Adversity is part of Stevenson’s healing process – Monterey Herald
CASTROVILLE — Foresight came into play this week for a group of reality-stricken players.
The frustration of not having played a basketball game for 22 days for Stevenson pales in comparison to seeing a teammate suffer a medical emergency last Tuesday.
“There was a lot of emotion tonight,” Stevenson guard Trent Toole said. “This team has been through a lot lately. We came together as a family tonight.
Thursday’s return to the basketball court was good medicine for the Pirates, who opened their Mission Division season – albeit 11 days late – with a 63-39 win at North County.
While their hearts were with their teammate, their focus for 32 minutes was back on the pitch as Stevenson looked like the side that went 10-3 uninterrupted in pre-season.
“I always joke about Stevenson’s vacation hangover,” coach Justin Clymo said. “We didn’t have that tonight. We had rust in decision-making. But our energy was great. For the majority of the game we were locked in like any game we played.
Stevenson was due to return to the field last Tuesday when a teammate suffered a medical condition as the players boarded the van, leaving them in shock.
Playing a game has become secondary. Emotions hung in the air for 24 hours before the players agreed to play on Thursday.
“Our team is a family,” said Evan Johnson, who scored 15 points in Thursday’s win. “We got together and put everything on the pitch for our teammates. You never know when things may change.
The return to the hardwood was some semblance of normalcy for a program that didn’t play last year due to the pandemic and went 19 months between games.
“I actually think it fuels our energy more and generates motivation,” Clymo said. “Based on what I’ve seen, we show up and compete no matter what.”
One of the reasons Clymo chose to cancel last season when sports resumed in the spring is that all of its players play spring sports. Clymo, who is also a sporting director, did not want to force them to make a choice.
While few have picked up a basketball for more than a year, all have kept themselves in shape.
“It’s great to be back here,” said Johnson, a CCS 100 and 200 meter track champion. ” Nothing is acquired. The statement is that we are here to compete. But at the end of the day, we are a family. It’s bigger than basketball.
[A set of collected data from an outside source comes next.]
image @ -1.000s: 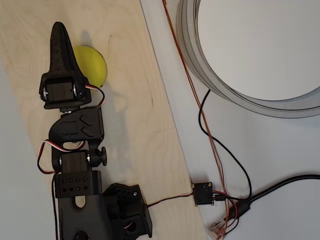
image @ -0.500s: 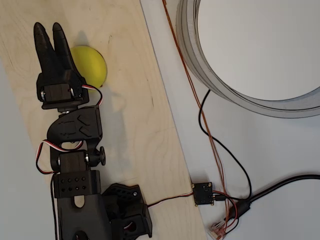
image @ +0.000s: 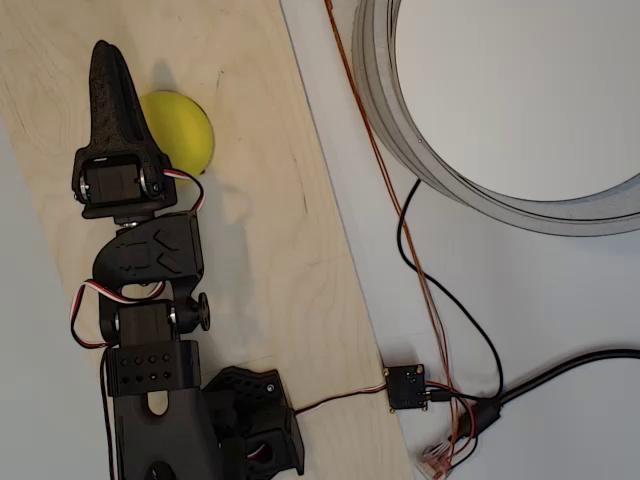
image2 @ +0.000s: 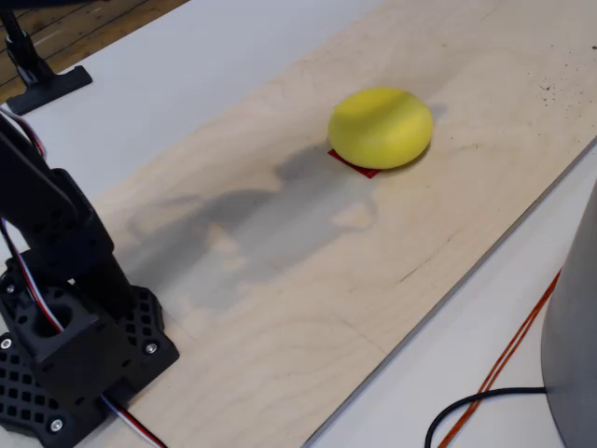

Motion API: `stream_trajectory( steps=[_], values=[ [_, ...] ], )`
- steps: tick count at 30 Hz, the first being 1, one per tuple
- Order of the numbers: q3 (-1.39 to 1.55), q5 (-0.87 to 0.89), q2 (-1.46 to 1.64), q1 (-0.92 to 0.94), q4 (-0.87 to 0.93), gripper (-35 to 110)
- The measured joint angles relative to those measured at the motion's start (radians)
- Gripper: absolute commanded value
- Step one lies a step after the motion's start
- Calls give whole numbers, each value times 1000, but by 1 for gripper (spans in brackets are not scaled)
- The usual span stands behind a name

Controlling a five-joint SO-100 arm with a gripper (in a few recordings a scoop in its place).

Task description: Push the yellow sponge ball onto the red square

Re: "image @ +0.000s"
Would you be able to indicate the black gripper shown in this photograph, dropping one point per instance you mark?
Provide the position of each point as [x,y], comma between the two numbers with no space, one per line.
[116,181]

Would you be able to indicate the yellow round foam disc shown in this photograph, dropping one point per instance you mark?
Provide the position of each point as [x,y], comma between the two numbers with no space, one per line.
[180,135]

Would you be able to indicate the black robot arm with base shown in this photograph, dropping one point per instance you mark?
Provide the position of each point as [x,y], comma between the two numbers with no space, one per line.
[150,250]

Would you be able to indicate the grey round conical object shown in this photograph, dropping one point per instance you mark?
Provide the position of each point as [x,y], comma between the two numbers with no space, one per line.
[380,110]

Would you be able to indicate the light plywood board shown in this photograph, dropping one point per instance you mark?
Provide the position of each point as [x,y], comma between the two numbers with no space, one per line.
[270,260]

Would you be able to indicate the small black controller board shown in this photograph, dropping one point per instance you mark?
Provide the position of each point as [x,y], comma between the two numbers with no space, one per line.
[406,387]

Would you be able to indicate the clear plastic connector plug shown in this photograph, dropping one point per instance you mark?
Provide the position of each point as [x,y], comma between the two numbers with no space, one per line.
[432,462]
The last time Stevenson was on the court in 2020, he shared the Mission Division title with Christopher. Despite the long layoff, there were expectations ahead this season.
“Honestly, I wasn’t surprised,” said Johnson, who was part of the 2020 squad. “Guys were working in other sports. Not having a season added to the motivation to always fight. We realize the season could be scrapped again in the blink of an eye.
And it was for nearly a month that COVID protocols suspended the Mission Division season for nearly two weeks.
Stevenson hadn’t had a full team practice where everyone was available since Dec. 17. His last match was on December 30.
“At first I was worried about tonight,” Clymo said. “But the events of the past two days put things into perspective. I caught myself watching a video and saying “who cares”? So many things interrupted the season. It was a blessing to be able to play basketball again. »
Clymo does not know what the message is. The goals that were created before the start of the season are still there. The turn of events earlier this week created a different mood.
“What happened this week puts things first,” Clymo said. “We all have goals. I’m not ready to predict anything. We just take one game at a time.
What was made clear in Thursday’s league opener victory is that the Pirates are playing for each other in what has been unpredictable for the past few weeks.
“The goals are always the same,” said Toole, who had 18 points. “We have been through a lot. Right now we’re happy to have the guys there who are able to compete every day.
If there was any rust, it didn’t show up defensively as the 39 points allowed was the fewest points the Pirates had given up this year.
Contributions have come from various players throughout the season for Stevenson, who host Monte Vista on Monday.
“We’re playing fast and hard,” Toole said. “Last year we didn’t have a season. So we’re enjoying what comes. I can’t wait to see what the rest of the season has in store for us.